Assignment:
Repeat exactly the lines of the entries below from the one with "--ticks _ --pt" through the one with "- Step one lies", both ends included, and nothing else.

Information given:
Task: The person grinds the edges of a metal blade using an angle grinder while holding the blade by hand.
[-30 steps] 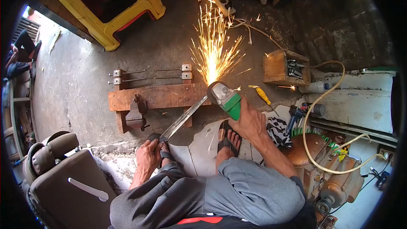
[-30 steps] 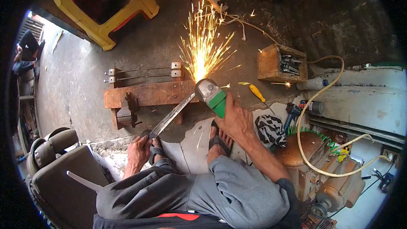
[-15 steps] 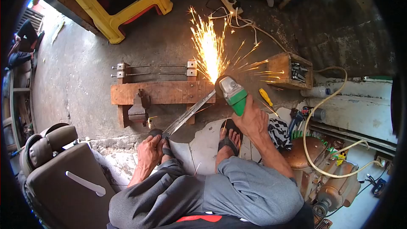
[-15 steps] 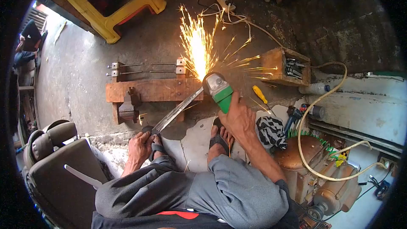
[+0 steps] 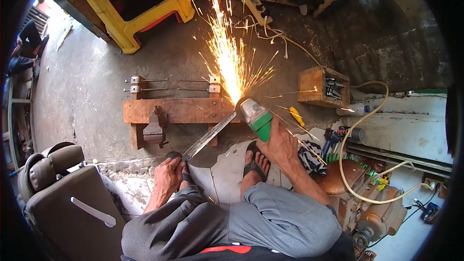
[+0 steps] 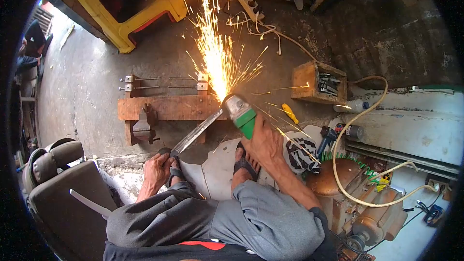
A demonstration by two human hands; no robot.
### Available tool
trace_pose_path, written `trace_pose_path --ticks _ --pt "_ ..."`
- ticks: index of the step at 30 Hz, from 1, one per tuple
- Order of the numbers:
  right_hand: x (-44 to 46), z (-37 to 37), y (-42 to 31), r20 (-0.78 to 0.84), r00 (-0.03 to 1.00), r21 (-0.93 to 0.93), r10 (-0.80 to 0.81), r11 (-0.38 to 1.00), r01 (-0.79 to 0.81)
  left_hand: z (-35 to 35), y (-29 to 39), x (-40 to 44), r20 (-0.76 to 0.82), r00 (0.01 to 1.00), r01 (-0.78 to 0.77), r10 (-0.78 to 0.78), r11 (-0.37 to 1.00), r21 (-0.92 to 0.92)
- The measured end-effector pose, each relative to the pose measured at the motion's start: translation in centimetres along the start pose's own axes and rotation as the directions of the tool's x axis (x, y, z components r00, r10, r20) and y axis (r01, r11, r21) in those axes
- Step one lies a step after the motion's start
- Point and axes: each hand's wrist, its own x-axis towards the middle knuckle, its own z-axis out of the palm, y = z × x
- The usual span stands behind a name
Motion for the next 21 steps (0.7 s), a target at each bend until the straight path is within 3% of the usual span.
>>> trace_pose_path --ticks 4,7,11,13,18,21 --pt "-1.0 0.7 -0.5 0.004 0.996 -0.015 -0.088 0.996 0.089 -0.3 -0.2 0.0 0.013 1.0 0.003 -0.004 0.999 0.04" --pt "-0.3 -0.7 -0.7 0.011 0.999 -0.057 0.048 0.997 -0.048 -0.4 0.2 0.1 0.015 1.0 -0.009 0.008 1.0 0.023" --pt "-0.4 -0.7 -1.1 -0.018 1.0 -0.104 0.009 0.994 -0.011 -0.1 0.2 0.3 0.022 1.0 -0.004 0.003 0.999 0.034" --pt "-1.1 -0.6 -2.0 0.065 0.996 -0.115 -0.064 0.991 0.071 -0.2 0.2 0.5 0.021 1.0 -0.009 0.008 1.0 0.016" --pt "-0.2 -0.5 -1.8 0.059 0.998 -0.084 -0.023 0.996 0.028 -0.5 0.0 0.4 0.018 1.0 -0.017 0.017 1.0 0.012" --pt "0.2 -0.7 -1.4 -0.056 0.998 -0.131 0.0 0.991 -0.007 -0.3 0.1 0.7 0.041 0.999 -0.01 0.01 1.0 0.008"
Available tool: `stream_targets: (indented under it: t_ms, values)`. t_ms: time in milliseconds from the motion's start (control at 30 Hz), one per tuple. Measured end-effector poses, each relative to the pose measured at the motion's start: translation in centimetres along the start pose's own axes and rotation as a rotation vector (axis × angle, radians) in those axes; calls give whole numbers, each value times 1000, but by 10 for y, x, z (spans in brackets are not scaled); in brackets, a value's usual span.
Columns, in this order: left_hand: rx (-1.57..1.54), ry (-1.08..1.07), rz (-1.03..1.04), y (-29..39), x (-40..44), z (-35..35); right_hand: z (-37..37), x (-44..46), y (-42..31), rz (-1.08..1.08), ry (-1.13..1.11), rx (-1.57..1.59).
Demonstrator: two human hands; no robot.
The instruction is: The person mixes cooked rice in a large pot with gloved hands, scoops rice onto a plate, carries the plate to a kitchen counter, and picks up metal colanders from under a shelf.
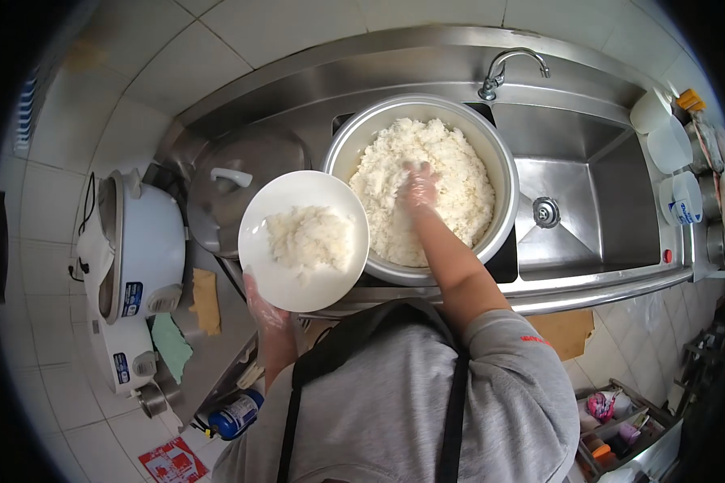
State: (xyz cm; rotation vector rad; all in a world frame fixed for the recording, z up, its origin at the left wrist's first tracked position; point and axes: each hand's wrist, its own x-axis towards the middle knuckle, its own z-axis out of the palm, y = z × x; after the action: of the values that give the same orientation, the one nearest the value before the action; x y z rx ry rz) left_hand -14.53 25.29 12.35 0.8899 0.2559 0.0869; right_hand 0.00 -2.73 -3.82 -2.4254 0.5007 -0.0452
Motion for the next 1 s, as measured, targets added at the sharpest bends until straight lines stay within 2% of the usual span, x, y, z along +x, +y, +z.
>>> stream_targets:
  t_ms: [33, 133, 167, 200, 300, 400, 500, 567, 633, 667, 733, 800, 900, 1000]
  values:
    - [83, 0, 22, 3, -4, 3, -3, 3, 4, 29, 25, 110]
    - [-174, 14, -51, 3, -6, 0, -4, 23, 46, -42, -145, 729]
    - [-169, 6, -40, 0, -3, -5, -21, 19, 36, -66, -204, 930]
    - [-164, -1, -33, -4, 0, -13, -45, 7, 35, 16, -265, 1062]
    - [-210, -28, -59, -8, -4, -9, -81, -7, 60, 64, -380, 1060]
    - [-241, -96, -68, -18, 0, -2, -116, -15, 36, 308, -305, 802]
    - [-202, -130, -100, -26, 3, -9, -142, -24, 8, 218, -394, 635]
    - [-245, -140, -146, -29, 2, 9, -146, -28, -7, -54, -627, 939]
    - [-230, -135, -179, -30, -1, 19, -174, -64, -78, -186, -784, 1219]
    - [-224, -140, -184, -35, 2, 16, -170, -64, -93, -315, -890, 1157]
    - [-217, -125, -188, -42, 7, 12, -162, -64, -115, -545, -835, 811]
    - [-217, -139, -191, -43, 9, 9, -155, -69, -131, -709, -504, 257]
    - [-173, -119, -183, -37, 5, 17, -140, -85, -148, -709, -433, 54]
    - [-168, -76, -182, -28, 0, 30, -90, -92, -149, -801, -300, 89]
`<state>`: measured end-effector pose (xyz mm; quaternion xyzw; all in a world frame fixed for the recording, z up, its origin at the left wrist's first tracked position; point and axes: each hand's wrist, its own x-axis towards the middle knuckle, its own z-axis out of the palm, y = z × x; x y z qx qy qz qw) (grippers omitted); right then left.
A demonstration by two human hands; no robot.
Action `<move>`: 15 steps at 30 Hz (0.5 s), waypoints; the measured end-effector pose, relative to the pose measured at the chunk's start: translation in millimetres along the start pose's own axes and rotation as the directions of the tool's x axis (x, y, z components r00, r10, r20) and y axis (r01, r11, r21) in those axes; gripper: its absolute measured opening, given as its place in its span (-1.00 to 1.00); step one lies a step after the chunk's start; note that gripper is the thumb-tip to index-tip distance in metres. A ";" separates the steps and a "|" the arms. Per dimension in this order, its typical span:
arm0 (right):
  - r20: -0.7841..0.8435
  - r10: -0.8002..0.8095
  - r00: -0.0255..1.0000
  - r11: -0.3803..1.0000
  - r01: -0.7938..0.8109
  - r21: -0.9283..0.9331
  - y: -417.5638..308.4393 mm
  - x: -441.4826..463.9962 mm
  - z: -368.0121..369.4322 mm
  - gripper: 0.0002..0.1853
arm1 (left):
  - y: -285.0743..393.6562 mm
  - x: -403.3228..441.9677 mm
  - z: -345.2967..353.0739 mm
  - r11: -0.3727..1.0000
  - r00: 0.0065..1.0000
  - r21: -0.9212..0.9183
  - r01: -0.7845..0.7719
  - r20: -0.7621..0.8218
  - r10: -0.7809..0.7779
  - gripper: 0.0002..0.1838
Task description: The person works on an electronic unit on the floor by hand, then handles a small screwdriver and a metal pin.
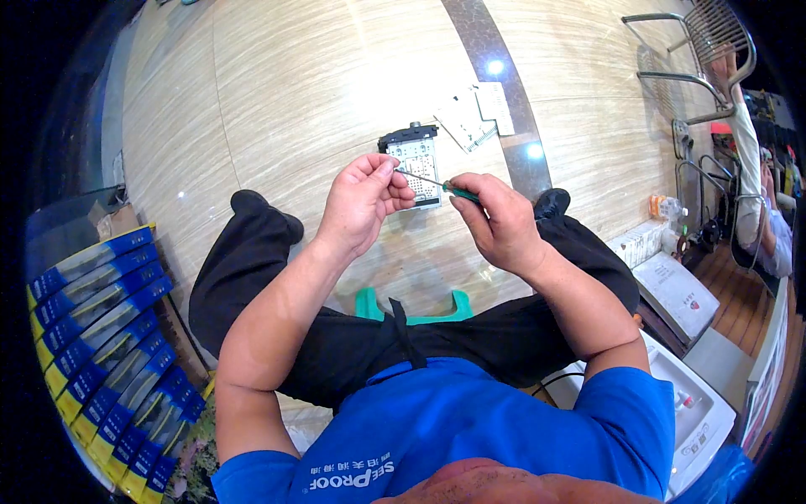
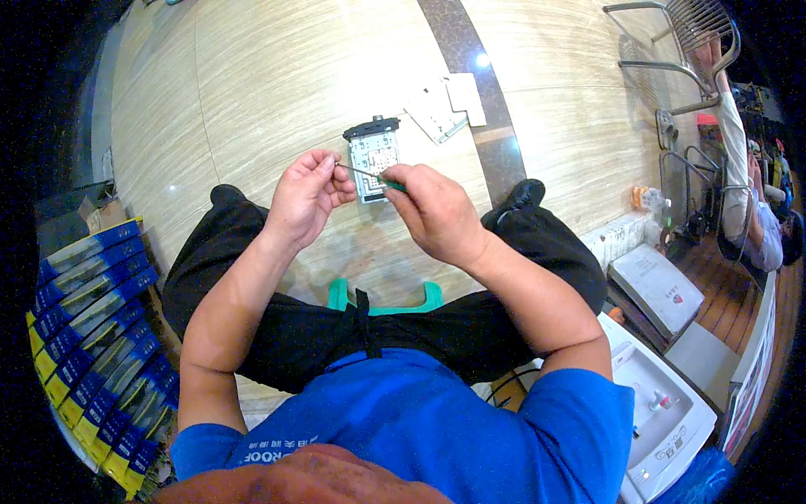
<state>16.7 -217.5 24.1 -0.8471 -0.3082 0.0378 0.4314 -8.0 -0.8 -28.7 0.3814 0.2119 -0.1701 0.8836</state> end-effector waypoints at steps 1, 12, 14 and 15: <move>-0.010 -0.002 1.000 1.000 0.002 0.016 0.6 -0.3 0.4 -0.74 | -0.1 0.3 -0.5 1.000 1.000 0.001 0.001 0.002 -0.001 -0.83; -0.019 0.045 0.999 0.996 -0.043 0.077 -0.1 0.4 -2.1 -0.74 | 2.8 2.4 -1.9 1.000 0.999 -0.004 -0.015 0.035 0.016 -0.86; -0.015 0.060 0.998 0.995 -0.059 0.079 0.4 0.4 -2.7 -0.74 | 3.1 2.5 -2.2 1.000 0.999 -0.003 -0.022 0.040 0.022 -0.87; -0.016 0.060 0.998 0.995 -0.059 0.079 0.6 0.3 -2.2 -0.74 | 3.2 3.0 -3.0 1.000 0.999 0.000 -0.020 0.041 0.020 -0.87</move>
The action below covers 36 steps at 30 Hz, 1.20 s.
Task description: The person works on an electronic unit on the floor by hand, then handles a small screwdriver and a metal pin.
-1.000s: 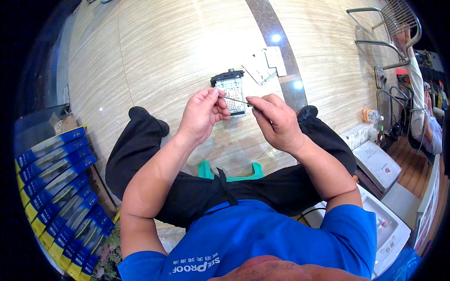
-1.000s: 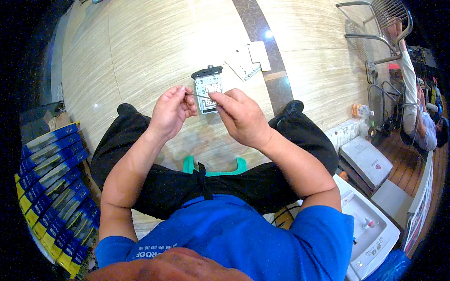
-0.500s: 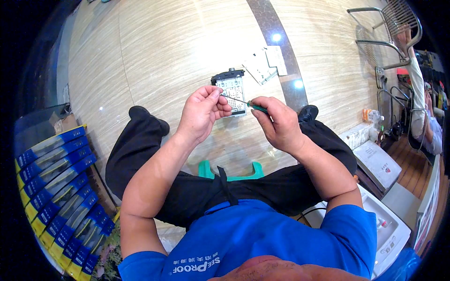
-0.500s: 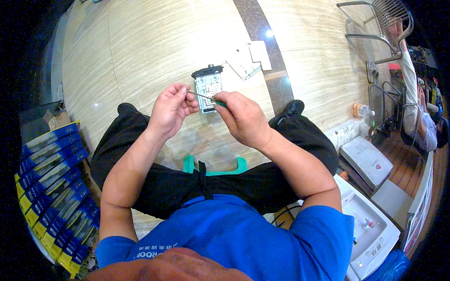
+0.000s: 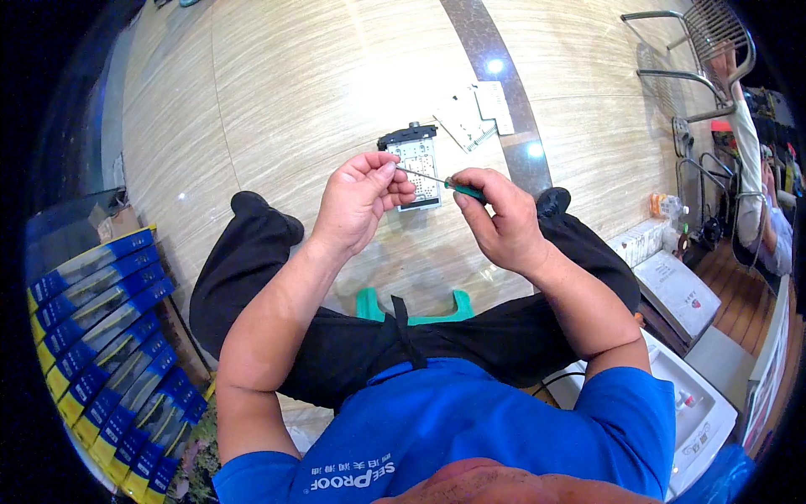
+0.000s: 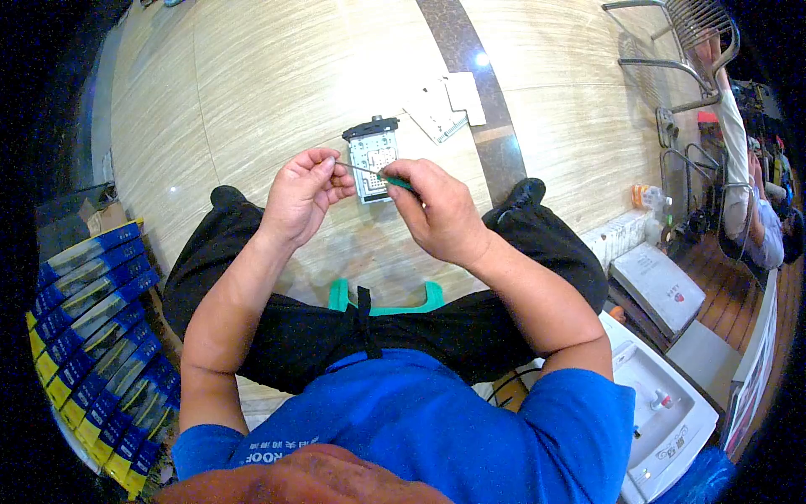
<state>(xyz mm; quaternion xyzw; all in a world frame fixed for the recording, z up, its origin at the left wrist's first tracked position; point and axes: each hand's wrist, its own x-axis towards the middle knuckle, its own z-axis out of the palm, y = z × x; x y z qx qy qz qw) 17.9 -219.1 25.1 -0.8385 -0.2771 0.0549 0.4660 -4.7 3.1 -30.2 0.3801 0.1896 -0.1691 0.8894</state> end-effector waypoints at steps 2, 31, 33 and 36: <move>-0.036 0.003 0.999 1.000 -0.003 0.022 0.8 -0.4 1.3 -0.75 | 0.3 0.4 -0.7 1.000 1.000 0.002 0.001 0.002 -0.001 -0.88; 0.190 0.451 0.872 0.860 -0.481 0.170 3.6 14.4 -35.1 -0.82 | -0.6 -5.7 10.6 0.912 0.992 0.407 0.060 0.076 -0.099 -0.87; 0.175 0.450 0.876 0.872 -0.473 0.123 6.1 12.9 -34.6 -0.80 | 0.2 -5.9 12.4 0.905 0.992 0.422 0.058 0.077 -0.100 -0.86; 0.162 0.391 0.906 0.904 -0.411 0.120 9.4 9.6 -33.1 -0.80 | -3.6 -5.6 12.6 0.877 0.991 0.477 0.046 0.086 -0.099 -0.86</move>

Answer to this problem:
trace_pose_path, written `trace_pose_path --ticks _ --pt "_ ..."`
- ticks: index of the step at 30 Hz, from 1, one per tuple
- Order of the numbers:
  right_hand: x (-44 to 46), z (-37 to 37), y (-42 to 31), r20 (-0.78 to 0.84), r00 (-0.03 to 1.00), r21 (-0.93 to 0.93), r10 (-0.80 to 0.81), r11 (-0.38 to 1.00), r01 (-0.79 to 0.81)
  left_hand: z (-35 to 35), y (-29 to 39), x (-40 to 44), r20 (-0.76 to 0.82), r00 (0.01 to 1.00), r01 (-0.78 to 0.77), r10 (-0.78 to 0.78), r11 (-0.37 to 1.00), r21 (-0.92 to 0.92)
- The measured end-effector pose, each relative to the pose measured at the motion's start: translation in centimetres along the start pose's own axes and rotation as the directions of the tool's x axis (x, y, z components r00, r10, r20) and y axis (r01, r11, r21) in those axes
- Step one lies a step after the motion's start

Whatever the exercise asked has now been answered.